Maybe or maybe not. CPUs don't prefetch across page boundaries, probably because of kernel-side page permissions / residency state. The more pages you access, the more TLB slots you use. TLB misses hurt, but maybe not to the level of framerate problems. It's an extra memory access, paid serially. Huge TLB requires defragmented memory on the kernel-side, and has a system-wide limit. Running kernel code to change page residency really hurts. It's many instructions, and a possible disk access.
Leading underscores are reserved in microsoft code. You should never use leading underscore variable if you expect to work on windows. Prefer trailing if you must.

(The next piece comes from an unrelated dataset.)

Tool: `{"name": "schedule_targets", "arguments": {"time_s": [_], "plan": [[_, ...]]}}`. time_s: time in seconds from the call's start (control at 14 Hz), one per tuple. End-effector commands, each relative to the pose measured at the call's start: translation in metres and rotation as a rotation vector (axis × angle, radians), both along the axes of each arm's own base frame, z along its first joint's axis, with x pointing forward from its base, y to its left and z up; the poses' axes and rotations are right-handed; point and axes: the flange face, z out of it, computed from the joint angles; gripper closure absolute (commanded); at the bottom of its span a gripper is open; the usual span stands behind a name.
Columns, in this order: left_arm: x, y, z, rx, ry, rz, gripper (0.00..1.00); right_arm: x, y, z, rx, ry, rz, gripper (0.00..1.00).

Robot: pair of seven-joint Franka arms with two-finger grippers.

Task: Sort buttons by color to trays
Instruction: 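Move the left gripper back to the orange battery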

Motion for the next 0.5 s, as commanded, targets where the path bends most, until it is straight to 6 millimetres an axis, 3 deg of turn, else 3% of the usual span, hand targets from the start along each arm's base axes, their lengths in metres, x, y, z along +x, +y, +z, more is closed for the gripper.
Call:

11:33 The webcam picture quality begins to tank because of the video encoding all the little gaps between so many moving circles. It's interesting to see a non-FPS-related side-effect appear while testing FPS-related benchmarks.
About logging, can we just create a Static class and call it's function to log something there (through parameters)
like:
Logger.Log(_currentFps);
and in our release build, we just comment out all the statements in that function.
We would still have an overhead of calling that function and passing parameters, but is it okay to do it like this?
It’s more simple and straightforward to setup sure but you have to keep commenting and uncommenting every time you want to change build type and you have to remember to do that.
His macro way is much better.
I would be quite surprised if your compiler left the function call to an empty function with max optimization
@@user-dh8oi2mk4f fair. Did not think of that
you suggested allocating things like rigid body to the stack because of cpu optimizations but shouldn't the programmer worry about space? Are you banking on the fact that vectors allocate on the heap contiguously? Or should there be a specific buffer created or contiguous heap memory?
with logging what i do is for stuff that gets called all the time i only log failures so you know what happens with those but don't flood the log.
What cholor scheme do you use?
Awesome video btw.
0:39 Ceave Gaming
WORKING thx bro
25:45
Does it really work like this? That you have fragmentation in any percievable way. I thought with virtual memory you're not taking any penalty in reading across pages beyond that you're taking more TLB space because you have multiple pages. Is there any gain in having the actual pages be contiguous?
15:20 Is there a difference between a "Entity Component" system and a "Entity Component System" system/architecture? Both can be implemented with a data-oriented memory layout, correct?